_TASK:_
The whole listing below is to be output exactly, with no line skipped.

** Opening DATASET ENTRIES block **

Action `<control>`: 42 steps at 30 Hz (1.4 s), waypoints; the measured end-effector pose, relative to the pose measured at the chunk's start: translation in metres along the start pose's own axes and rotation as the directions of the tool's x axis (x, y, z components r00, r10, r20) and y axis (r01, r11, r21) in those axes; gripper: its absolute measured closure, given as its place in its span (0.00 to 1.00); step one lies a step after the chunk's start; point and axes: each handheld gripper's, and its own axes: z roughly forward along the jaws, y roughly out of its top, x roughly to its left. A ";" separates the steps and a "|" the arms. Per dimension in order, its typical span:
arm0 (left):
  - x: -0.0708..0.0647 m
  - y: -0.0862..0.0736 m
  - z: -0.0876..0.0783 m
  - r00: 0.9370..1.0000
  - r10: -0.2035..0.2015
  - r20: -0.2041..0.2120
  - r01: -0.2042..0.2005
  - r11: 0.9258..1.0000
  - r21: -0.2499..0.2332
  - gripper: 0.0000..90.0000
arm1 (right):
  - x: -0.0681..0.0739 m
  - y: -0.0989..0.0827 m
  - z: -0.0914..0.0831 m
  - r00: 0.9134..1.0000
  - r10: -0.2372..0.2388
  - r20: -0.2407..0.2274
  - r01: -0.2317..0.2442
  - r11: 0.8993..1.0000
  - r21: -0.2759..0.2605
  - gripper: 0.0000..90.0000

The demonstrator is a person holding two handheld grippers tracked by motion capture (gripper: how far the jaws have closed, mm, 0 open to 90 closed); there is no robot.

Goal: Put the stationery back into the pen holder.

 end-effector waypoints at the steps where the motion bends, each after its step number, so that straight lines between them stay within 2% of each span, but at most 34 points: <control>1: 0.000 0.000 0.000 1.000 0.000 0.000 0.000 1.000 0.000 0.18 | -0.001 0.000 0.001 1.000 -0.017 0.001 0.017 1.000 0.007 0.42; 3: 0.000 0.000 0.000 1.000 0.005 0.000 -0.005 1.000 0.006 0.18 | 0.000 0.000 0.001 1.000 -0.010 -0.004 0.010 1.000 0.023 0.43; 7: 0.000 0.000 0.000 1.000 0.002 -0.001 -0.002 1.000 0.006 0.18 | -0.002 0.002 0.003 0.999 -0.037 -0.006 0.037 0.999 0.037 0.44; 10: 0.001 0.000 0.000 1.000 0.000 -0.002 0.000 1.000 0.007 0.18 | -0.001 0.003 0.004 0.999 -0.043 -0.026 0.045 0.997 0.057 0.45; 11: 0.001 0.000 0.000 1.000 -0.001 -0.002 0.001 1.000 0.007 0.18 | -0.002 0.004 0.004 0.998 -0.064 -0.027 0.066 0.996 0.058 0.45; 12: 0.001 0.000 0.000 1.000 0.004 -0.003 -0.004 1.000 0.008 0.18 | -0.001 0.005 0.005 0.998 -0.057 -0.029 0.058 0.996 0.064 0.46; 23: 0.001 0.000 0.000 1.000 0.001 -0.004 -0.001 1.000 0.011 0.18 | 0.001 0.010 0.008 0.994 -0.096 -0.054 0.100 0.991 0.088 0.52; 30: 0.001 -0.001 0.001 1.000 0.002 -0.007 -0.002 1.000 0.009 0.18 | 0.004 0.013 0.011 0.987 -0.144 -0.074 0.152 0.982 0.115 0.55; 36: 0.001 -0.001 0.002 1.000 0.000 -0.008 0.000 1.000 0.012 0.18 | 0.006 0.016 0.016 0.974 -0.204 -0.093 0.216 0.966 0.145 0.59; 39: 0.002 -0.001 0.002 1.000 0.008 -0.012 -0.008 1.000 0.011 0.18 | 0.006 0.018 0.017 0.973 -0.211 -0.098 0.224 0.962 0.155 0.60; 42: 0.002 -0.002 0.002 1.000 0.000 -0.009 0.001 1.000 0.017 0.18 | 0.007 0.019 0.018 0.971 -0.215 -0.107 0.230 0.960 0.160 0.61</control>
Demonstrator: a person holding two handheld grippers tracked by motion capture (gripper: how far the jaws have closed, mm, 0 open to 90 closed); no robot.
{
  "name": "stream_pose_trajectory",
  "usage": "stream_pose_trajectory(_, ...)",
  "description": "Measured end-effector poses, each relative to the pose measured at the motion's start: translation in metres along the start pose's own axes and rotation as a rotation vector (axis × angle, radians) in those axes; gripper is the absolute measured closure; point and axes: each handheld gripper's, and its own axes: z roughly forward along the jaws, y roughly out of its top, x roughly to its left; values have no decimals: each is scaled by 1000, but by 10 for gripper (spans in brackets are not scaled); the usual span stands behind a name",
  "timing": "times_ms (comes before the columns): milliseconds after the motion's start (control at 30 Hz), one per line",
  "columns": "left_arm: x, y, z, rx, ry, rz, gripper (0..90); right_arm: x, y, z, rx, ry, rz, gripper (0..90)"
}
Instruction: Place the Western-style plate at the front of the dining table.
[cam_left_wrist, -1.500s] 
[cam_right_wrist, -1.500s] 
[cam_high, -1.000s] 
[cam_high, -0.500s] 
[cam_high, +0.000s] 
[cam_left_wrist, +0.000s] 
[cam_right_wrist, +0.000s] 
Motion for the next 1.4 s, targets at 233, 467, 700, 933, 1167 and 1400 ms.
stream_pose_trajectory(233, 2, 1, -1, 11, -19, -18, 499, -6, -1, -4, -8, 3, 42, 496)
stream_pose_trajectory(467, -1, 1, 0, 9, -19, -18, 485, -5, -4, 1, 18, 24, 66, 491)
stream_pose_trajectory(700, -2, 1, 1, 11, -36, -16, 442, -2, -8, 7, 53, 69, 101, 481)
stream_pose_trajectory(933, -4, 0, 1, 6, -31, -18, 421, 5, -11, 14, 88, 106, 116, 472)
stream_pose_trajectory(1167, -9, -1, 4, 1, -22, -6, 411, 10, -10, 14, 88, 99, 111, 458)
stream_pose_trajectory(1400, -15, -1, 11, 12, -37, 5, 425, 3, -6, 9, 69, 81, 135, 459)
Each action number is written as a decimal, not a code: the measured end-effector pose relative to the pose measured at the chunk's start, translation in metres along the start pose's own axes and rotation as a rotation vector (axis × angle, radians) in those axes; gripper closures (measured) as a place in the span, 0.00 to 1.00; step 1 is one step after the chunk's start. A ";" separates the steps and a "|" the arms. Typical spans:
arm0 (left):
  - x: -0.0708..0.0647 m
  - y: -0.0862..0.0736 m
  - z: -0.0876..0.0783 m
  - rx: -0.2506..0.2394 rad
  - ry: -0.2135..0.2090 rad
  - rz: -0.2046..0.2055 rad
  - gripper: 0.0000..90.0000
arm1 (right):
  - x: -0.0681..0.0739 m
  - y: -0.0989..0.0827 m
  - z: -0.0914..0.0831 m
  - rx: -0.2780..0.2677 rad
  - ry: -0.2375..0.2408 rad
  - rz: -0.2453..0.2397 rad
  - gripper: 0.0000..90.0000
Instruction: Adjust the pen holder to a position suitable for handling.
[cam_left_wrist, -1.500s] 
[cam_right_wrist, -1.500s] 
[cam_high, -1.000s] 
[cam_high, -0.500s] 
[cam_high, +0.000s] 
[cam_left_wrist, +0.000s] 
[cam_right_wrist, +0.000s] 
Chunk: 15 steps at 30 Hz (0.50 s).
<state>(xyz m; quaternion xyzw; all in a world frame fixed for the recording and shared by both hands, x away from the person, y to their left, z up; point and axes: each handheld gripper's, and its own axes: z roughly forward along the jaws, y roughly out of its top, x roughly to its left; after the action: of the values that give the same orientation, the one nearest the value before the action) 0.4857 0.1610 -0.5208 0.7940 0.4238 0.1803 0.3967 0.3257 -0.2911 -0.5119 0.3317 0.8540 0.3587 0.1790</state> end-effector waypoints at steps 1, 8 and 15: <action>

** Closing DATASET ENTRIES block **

_SOLUTION TO THIS TASK:_
Action `<control>`: 42 steps at 30 Hz (1.4 s), waypoints; the measured end-effector pose, relative to the pose measured at the chunk's start: translation in metres along the start pose's own axes and rotation as the directions of the tool's x axis (x, y, z components r00, r10, r20) and y axis (r01, r11, r21) in those axes; gripper: its absolute measured closure, given as its place in its span (0.00 to 1.00); step one lies a step after the chunk's start; point and axes: each handheld gripper's, and its own axes: z roughly forward along the jaws, y roughly out of its top, x roughly to its left. A ";" separates the steps and a "|" the arms. Per dimension in order, its typical span:
arm0 (left):
  - x: -0.0708..0.0647 m
  - y: -0.0862..0.0736 m
  - z: -0.0876..0.0783 m
  - r00: 0.9370..1.0000
  - r10: -0.2035..0.2015
  - r20: -0.2041..0.2120
  - r01: -0.2042..0.2005
  - r11: 0.9258..1.0000
  - r21: -0.2499..0.2332
  - gripper: 0.0000..90.0000
arm1 (right):
  - x: -0.0681..0.0739 m
  - y: -0.0989..0.0827 m
  - z: -0.0914..0.0831 m
  - r00: 0.9134..1.0000
  - r10: -0.2372..0.2388
  - r20: -0.2407..0.2274
  - r01: -0.2317..0.2442
  - r11: 0.8993..1.0000
  - r21: -0.2759..0.2605
  - gripper: 0.0000..90.0000

The demonstrator is a person holding two handheld grippers tracked by motion capture (gripper: how far the jaws have closed, mm, 0 open to 90 closed); there is no robot.

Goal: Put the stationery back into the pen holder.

 end-effector waypoints at the steps where the motion bends, each after its step number, so that straight lines between them stay within 2% of each span, but at most 34 points: <control>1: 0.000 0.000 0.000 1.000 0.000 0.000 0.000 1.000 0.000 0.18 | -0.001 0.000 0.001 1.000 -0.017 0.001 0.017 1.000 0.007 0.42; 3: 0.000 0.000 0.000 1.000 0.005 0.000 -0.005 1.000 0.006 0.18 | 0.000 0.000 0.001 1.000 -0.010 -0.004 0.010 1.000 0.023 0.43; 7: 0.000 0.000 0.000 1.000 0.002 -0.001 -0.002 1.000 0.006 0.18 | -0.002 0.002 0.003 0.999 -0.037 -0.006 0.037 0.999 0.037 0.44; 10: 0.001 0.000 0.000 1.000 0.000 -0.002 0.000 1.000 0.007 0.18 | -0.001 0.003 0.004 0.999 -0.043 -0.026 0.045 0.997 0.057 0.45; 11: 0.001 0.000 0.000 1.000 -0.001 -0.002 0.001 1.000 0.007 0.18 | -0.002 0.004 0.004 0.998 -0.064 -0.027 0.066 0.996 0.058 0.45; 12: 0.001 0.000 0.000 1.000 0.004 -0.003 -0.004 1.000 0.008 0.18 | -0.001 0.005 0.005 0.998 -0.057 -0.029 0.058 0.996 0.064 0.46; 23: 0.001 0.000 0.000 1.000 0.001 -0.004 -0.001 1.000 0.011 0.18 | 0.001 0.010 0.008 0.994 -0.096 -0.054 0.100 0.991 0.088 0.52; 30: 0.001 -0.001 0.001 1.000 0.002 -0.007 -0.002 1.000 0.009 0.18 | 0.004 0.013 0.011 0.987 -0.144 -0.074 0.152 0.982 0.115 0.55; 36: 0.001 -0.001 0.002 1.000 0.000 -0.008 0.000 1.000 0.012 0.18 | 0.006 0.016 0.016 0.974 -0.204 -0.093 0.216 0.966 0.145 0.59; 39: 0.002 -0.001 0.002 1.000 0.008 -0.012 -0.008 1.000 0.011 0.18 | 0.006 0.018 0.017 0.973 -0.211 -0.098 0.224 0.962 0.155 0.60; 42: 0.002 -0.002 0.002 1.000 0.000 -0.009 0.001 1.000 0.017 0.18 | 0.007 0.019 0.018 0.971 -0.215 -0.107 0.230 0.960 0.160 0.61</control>
Demonstrator: a person holding two handheld grippers tracked by motion capture (gripper: how far the jaws have closed, mm, 0 open to 90 closed); no robot.
{
  "name": "stream_pose_trajectory",
  "usage": "stream_pose_trajectory(_, ...)",
  "description": "Measured end-effector poses, each relative to the pose measured at the motion's start: translation in metres along the start pose's own axes and rotation as a rotation vector (axis × angle, radians) in those axes; gripper is the absolute measured closure; point and axes: each handheld gripper's, and its own axes: z roughly forward along the jaws, y roughly out of its top, x roughly to its left; values have no decimals: each is scaled by 1000, but by 10 for gripper (spans in brackets are not scaled); the usual span stands behind a name",
  "timing": "times_ms (comes before the columns): milliseconds after the motion's start (control at 30 Hz), one per line",
  "columns": "left_arm: x, y, z, rx, ry, rz, gripper (0..90); right_arm: x, y, z, rx, ry, rz, gripper (0..90)"
}
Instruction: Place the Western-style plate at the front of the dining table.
[cam_left_wrist, -1.500s] 
[cam_right_wrist, -1.500s] 
[cam_high, -1.000s] 
[cam_high, -0.500s] 
[cam_high, +0.000s] 
[cam_left_wrist, +0.000s] 
[cam_right_wrist, +0.000s] 
Motion for the next 1.4 s, targets at 233, 467, 700, 933, 1167 and 1400 ms.
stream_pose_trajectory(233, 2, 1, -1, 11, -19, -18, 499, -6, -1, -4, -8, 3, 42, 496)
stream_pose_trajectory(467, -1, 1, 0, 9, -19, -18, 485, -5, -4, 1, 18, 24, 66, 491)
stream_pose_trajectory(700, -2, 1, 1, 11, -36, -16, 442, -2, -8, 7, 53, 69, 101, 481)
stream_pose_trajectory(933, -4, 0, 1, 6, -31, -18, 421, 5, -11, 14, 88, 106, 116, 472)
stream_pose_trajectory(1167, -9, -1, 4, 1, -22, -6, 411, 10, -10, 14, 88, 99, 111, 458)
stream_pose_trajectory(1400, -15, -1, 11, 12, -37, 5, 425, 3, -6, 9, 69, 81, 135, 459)
Each action number is written as a decimal, not a code: the measured end-effector pose relative to the pose measured at the chunk's start, translation in metres along the start pose's own axes and rotation as a rotation vector (axis × angle, radians) in those axes; gripper closures (measured) as a place in the span, 0.00 to 1.00; step 1 is one step after the chunk's start. A ";" separates the steps and a "|" the arms. Typical spans:
arm0 (left):
  - x: -0.0708..0.0647 m
  - y: -0.0862..0.0736 m
  - z: -0.0876..0.0783 m
  - rx: -0.2506..0.2394 rad
  - ry: -0.2135..0.2090 rad
  - rz: -0.2046..0.2055 rad
  - gripper: 0.0000..90.0000
arm1 (right):
  - x: -0.0681..0.0739 m
  - y: -0.0989..0.0827 m
  - z: -0.0914..0.0831 m
  - rx: -0.2780..0.2677 rad
  - ry: -0.2375..0.2408 rad
  - rz: -0.2453..0.2397 rad
  - gripper: 0.0000..90.0000
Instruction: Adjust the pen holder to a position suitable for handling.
[cam_left_wrist, -1.500s] 
[cam_right_wrist, -1.500s] 
[cam_high, -1.000s] 
[cam_high, -0.500s] 
[cam_high, +0.000s] 
[cam_left_wrist, +0.000s] 
[cam_right_wrist, +0.000s] 
Chunk: 15 steps at 30 Hz (0.50 s).
<state>(xyz m; quaternion xyzw; all in a world frame fixed for the recording and shared by both hands, x away from the person, y to their left, z up; point and axes: each handheld gripper's, and its own axes: z roughly forward along the jaws, y roughly out of its top, x roughly to its left; after the action: of the values that give the same orientation, the one nearest the value before the action) 0.4857 0.1610 -0.5208 0.7940 0.4238 0.1803 0.3967 0.3257 -0.2911 -0.5119 0.3317 0.8540 0.3587 0.1790</state> end-effector waypoints at steps 1, 8 and 15: <action>

That completes the response to the exercise.